» Required work: Pull out every line below that holds the word "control".

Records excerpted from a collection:

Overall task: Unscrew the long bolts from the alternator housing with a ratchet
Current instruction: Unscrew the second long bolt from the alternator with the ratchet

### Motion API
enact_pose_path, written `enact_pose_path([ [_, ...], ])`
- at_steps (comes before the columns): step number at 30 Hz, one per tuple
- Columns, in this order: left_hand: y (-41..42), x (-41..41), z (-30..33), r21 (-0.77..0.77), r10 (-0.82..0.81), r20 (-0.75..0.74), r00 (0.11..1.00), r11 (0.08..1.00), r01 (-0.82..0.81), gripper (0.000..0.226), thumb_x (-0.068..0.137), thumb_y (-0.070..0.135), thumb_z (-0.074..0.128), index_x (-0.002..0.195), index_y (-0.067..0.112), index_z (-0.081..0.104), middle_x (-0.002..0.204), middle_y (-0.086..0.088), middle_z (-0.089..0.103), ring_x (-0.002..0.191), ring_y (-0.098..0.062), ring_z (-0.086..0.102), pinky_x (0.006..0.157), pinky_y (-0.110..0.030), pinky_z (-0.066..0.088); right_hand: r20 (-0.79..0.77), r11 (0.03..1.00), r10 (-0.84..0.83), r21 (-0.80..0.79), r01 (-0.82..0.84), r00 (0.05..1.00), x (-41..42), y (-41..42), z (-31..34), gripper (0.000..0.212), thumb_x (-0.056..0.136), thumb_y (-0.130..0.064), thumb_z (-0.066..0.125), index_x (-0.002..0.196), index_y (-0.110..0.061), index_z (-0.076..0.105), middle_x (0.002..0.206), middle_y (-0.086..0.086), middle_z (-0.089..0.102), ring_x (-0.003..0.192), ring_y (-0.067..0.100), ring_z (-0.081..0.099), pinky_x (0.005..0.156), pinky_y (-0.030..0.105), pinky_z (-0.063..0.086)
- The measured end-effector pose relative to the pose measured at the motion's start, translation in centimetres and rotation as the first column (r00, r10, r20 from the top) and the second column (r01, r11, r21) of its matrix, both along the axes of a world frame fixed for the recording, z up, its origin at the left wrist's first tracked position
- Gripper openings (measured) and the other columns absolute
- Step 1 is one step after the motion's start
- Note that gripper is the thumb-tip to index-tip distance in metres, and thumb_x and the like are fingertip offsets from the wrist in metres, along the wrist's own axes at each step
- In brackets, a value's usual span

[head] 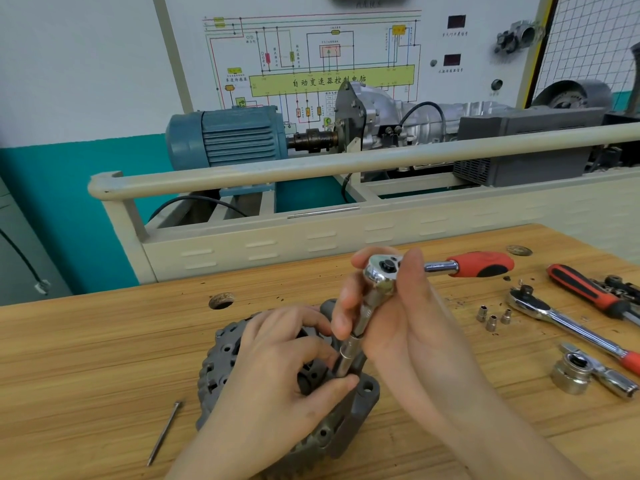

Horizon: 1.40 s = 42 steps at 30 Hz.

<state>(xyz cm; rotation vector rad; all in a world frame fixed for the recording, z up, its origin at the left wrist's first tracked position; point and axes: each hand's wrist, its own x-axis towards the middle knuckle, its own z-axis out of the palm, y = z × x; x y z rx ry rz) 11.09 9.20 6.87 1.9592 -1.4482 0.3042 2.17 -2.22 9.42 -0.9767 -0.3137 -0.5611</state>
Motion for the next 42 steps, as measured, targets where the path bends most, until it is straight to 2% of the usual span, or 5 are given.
enact_pose_path([
  [7,0.0,-0.2,0.2,-0.022,-0.018,-0.057,0.998,1.0,0.016,0.031,0.068,0.063,0.049,0.073,0.035,0.062,0.097,0.027,0.052,0.11,0.011,0.035,0.097,-0.014,0.019,-0.029,0.999,-0.013,-0.044,0.012,0.999,0.1,-0.1,0.4,0.04,0.065,-0.054,0.069,0.085,-0.02,0.068,0.068,0.002,0.064,0.058,0.015,0.058,0.06,0.024,0.05],
  [13,-0.1,-0.2,0.5,-0.098,-0.062,-0.025,0.998,0.993,0.059,0.023,0.076,0.05,0.053,0.064,0.031,0.052,0.075,0.023,0.056,0.094,0.012,0.046,0.089,-0.043,0.04,-0.059,0.995,-0.01,-0.103,0.004,0.998,0.2,0.3,0.5,0.039,0.064,-0.057,0.066,0.084,-0.023,0.068,0.069,0.002,0.065,0.059,0.015,0.059,0.057,0.025,0.05],
  [19,-0.1,-0.1,0.4,-0.124,-0.067,-0.083,0.994,0.991,0.056,0.029,0.073,0.05,0.056,0.058,0.025,0.055,0.082,0.013,0.061,0.094,0.012,0.049,0.091,-0.044,0.04,-0.075,0.989,-0.009,-0.146,-0.002,0.997,0.4,0.1,0.5,0.043,0.074,-0.063,0.052,0.086,-0.025,0.068,0.072,0.002,0.067,0.063,0.014,0.061,0.055,0.026,0.048],
  [38,0.2,0.0,0.5,-0.019,-0.05,-0.191,0.98,0.999,0.047,0.045,0.061,0.066,0.049,0.076,0.03,0.071,0.116,0.04,0.038,0.111,0.028,0.026,0.089,0.005,0.01,-0.046,0.978,0.208,0.014,-0.208,0.977,1.2,-1.8,-0.3,0.045,0.083,-0.049,0.045,0.092,-0.013,0.069,0.074,0.003,0.066,0.057,0.014,0.06,0.06,0.025,0.048],
  [42,0.2,-0.1,0.7,-0.011,-0.059,-0.199,0.978,0.998,0.058,0.021,0.061,0.065,0.051,0.062,0.045,0.057,0.114,0.039,0.042,0.111,0.026,0.029,0.089,0.004,0.011,-0.022,0.979,0.202,0.029,-0.202,0.979,1.5,-1.8,-0.5,0.042,0.081,-0.051,0.054,0.093,-0.014,0.07,0.074,0.001,0.066,0.059,0.013,0.06,0.061,0.024,0.049],
])
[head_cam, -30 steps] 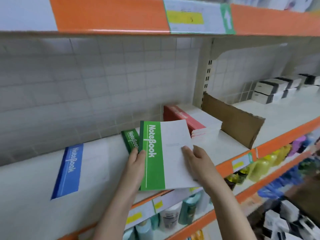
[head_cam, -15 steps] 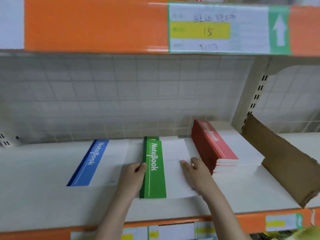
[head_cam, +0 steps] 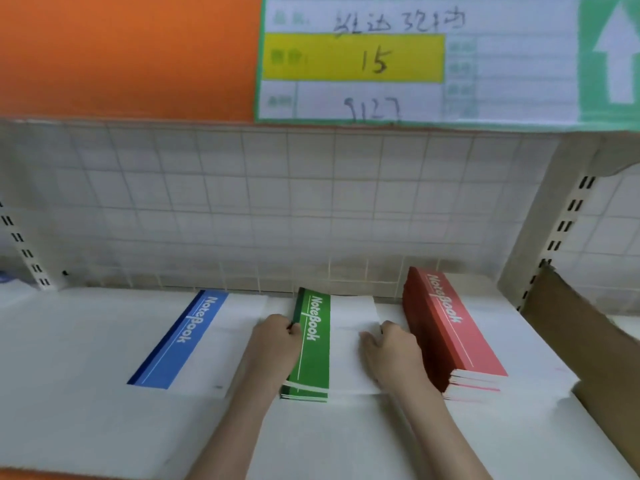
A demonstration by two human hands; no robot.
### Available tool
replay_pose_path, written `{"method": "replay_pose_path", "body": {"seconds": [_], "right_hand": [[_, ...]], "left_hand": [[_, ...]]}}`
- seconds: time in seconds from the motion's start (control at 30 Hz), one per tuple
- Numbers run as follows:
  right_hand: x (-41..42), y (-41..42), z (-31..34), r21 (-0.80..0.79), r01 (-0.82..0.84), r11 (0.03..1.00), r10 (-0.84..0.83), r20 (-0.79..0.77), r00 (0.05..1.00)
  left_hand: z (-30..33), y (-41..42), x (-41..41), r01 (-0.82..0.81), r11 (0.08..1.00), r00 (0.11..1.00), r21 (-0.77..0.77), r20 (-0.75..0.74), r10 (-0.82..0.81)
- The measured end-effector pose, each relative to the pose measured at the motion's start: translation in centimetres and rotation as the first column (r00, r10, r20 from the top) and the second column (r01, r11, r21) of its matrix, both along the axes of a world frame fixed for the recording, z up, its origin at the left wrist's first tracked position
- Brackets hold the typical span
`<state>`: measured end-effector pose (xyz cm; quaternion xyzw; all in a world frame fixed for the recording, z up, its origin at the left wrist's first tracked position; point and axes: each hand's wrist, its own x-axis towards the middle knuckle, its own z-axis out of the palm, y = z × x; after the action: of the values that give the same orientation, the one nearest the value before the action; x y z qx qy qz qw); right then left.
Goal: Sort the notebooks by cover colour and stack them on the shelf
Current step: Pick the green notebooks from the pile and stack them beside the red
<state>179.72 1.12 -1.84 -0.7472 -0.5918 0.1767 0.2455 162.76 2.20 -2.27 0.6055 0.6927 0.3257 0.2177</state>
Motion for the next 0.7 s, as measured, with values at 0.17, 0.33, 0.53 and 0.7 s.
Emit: {"method": "replay_pose_path", "body": {"seconds": [0.17, 0.33, 0.53, 0.7], "right_hand": [[0.2, 0.6, -0.5, -0.009, -0.027, 1.0, 0.027, -0.021, 0.999], [0.3, 0.6, -1.0, -0.016, -0.061, 0.998, 0.061, -0.005, 0.998], [0.6, 0.6, -1.5, -0.034, -0.1, 0.994, 0.1, -0.001, 0.995], [0.9, -0.3, -1.7, -0.064, -0.209, 0.976, 0.206, -0.052, 0.977]], "left_hand": [[-0.5, 0.7, 0.3, -0.024, 1.0, 1.0, 0.007, 0.007, 0.024], [-1.5, 0.9, 0.0, -0.015, 1.0, 1.0, -0.005, 0.003, 0.015], [-1.9, 0.9, -0.1, 0.0, 1.0, 1.0, 0.01, -0.008, 0.0], [-2.1, 0.7, -0.6, 0.07, 0.996, 0.997, 0.051, 0.014, -0.071]]}}
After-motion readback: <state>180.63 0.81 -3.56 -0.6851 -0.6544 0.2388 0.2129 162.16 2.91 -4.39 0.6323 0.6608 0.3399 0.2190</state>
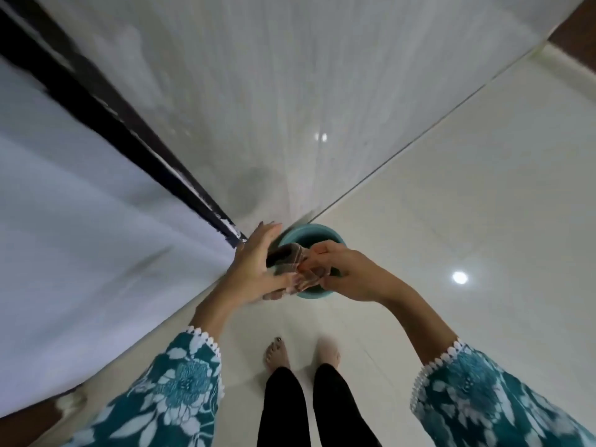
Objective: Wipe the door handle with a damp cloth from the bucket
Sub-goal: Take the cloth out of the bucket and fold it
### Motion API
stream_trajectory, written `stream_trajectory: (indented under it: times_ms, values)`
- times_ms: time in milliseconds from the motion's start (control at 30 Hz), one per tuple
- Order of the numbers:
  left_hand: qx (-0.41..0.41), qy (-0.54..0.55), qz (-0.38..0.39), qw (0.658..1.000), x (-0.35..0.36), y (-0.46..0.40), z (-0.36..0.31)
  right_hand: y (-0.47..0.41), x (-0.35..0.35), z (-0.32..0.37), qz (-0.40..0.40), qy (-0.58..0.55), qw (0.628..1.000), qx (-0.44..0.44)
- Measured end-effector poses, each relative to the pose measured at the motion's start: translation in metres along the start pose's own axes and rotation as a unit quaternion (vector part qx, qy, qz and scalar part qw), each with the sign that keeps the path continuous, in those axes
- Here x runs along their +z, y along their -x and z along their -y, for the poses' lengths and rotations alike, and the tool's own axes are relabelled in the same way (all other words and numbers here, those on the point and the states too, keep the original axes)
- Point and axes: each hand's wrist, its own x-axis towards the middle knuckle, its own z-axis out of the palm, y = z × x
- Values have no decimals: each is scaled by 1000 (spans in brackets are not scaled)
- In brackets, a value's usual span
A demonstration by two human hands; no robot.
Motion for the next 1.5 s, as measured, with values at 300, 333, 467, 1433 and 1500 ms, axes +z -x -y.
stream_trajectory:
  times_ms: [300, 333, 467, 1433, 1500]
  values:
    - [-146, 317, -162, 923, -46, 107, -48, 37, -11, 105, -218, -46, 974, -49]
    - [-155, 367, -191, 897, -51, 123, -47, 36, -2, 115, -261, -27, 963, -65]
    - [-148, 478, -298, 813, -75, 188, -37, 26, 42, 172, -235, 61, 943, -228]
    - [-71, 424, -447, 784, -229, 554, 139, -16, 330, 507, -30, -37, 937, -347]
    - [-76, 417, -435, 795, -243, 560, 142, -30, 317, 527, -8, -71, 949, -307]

» The completed task:
- seconds: time in seconds from the motion's start (control at 30 Hz), one per tuple
- times_ms: time in milliseconds from the motion's start (control at 30 Hz), one per tuple

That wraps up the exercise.